MOST MATURING PERFORMANCE
At 23, Cory McKenna can be forgiven if she makes the occasional foolish mistake. What typically isn’t forgiven is if a fighter strays from their bread and butter, something she did in her loss to Elise Reed. McKenna redeemed herself against Cheyanne Vlismas, adjusting her strategy after dropping the first round. McKenna still showed improvements in her boxing, but ultimately was coming up short in that department. The second round turned into a grind against the fence and the third was almost entirely on the mat. Vlismas struggled without space, clearing the way for McKenna to pick up the victory.
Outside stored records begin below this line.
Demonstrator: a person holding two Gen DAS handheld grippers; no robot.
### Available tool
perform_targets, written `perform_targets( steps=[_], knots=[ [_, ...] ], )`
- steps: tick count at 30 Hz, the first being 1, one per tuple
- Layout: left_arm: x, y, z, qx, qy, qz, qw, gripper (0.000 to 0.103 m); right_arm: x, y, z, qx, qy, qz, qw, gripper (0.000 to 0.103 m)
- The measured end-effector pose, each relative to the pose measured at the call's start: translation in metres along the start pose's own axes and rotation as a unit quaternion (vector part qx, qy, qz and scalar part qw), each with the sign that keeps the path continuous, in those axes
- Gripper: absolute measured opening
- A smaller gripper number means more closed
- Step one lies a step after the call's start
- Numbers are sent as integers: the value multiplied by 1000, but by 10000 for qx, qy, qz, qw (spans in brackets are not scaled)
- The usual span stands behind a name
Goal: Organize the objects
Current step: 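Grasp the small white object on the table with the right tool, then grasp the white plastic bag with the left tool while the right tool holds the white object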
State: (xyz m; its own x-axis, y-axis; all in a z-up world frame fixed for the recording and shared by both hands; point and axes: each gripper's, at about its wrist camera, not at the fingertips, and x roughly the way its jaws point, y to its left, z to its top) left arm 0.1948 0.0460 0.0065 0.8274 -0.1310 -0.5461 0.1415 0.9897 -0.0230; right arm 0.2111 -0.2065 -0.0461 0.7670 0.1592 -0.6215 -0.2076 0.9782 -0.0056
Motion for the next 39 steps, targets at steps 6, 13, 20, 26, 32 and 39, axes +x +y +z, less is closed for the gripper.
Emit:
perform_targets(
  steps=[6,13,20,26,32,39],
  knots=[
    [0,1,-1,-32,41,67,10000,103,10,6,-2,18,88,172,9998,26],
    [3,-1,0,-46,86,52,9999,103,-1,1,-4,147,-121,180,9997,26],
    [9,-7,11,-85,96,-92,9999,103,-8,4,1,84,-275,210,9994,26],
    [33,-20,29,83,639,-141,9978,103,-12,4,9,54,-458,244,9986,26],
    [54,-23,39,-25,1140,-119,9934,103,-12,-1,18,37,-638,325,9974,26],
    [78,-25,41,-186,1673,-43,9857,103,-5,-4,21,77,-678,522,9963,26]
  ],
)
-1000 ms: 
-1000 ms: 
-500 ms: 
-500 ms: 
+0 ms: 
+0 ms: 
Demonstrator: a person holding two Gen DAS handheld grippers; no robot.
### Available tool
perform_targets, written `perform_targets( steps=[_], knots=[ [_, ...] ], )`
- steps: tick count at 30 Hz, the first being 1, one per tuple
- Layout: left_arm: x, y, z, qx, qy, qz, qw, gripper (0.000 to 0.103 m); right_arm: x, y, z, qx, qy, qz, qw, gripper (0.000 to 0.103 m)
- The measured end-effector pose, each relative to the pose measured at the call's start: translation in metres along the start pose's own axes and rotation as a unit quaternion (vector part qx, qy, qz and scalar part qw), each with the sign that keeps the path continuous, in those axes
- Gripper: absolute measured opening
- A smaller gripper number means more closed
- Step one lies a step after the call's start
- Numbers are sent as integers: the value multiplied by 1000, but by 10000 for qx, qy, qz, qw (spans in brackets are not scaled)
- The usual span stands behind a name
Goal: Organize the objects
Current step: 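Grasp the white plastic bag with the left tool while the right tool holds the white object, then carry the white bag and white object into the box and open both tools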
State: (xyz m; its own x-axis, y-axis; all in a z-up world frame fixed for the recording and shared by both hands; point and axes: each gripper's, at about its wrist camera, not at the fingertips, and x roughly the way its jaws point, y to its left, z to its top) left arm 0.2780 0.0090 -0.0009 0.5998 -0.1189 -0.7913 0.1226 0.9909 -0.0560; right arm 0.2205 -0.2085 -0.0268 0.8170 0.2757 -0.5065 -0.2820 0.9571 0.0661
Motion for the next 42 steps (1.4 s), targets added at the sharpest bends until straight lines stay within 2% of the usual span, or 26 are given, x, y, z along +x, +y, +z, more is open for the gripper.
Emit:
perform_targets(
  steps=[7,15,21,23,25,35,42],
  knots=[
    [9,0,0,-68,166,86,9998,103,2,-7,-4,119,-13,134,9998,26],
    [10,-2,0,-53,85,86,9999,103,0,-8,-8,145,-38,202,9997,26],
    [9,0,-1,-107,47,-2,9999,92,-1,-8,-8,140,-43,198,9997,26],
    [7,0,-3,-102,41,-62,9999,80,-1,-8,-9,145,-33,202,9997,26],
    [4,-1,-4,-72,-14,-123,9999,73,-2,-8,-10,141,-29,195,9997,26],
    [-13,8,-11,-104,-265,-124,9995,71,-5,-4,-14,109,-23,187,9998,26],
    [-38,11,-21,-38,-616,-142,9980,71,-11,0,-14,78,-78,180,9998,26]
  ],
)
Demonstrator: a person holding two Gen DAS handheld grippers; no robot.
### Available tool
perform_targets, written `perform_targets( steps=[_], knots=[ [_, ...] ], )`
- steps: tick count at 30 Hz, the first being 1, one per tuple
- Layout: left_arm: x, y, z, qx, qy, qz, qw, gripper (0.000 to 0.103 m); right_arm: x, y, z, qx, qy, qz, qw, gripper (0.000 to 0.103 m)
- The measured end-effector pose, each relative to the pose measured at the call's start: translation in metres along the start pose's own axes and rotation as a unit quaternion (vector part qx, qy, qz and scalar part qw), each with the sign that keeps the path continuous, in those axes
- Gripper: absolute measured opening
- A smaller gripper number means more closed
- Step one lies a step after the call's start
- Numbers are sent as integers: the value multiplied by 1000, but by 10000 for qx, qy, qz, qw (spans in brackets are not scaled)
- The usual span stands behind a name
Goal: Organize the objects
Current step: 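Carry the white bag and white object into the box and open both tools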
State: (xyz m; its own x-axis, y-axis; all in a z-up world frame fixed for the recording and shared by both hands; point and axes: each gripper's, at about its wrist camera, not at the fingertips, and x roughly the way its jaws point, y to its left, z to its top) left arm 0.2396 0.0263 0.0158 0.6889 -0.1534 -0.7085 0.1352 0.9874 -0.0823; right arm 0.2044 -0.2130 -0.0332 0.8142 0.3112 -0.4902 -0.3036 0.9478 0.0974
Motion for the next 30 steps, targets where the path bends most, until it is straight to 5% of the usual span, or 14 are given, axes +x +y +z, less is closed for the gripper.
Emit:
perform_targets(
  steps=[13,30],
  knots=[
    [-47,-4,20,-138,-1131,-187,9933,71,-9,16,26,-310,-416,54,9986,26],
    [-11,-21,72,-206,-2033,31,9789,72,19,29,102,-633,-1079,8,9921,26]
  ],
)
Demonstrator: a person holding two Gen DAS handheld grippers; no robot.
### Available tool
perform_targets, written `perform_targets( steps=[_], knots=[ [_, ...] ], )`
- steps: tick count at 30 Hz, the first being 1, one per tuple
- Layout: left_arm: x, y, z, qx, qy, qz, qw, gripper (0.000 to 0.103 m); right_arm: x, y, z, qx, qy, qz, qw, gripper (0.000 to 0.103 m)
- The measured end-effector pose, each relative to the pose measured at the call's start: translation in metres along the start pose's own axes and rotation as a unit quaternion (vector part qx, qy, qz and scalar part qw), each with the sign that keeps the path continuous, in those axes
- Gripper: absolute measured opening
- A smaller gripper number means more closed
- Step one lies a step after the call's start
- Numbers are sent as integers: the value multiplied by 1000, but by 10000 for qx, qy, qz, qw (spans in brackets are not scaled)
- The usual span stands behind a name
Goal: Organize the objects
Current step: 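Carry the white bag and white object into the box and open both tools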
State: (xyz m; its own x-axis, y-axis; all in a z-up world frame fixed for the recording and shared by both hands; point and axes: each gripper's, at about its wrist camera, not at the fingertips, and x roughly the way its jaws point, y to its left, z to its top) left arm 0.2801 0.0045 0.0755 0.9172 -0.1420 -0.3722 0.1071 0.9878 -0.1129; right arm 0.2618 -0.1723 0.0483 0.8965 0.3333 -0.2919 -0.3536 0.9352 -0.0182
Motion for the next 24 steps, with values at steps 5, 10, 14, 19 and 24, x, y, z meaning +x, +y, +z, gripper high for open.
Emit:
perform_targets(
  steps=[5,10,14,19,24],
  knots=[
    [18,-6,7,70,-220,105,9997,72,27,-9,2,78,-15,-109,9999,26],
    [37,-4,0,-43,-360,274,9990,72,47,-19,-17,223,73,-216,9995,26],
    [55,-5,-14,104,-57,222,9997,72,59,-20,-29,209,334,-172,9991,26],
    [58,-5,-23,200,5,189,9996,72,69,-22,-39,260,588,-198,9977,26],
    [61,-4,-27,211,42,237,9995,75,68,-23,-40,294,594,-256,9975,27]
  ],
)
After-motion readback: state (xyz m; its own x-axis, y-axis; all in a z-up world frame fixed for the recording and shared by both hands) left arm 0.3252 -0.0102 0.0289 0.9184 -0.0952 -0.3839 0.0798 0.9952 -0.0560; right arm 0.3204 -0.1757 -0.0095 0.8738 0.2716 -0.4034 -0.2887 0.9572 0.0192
If she can continue to develop her skillset, McKenna appears to have the know-how to develop into a strawweight of note down the road.
MOST IMPRESSIVE FLYWEIGHT
There appears to be light at the top of the flyweight division as Deiveson Figueiredo and Brandon Moreno settle their eternal rivalry. Thus, Amir Albazi and Manel Kape were given excellent opportunities to make a case why they might be the preferable choice for the UFC to push into the title picture. It’s hard to say definitively one way or the other which one submitted a stronger application. Albazi secured a highlight reel finish, but the fight was largely tepid up until that point.
Kape didn’t get the finish, but he came thisclose to doing so on two occasions. The first saw him bend David Dvorak’s arm out of shape with a kimura in the first round—where Dvorak was ultimately saved by the bell. The second saw Dvorak on wobbly legs with Kape landing heavy strikes.
Ultimately, I’m more willing to say Kape was more impressive, since Dvorak was a more proven opponent than Alessandro Costa. Regardless, both are very much in the picture. If either one can deliver impressive performances against proven opposition, they could end up fighting for a belt by the end of 2023. For the moment, I think Kape has a slight edge to be that guy.
The FOTN went to Green and Dober, giving each of them six Performance Bonuses for their UFC careers. That would have tied them for the most Bonuses had Alex Caceres not picked up his seventh. Michal Oleksiejczuk picked up just the second Bonus of his UFC run. Ismagulov maintained the longest drought of anyone on the card, dating back to December of 2018. In terms of amount of contests, Olesiejczuk snapped his seven-fight streak without a Bonus. Now, Ismagulov and Garcia are tied with six fights each without a Bonus. Perhaps one of the most surprising number is Kape is still without a Bonus in his UFC run.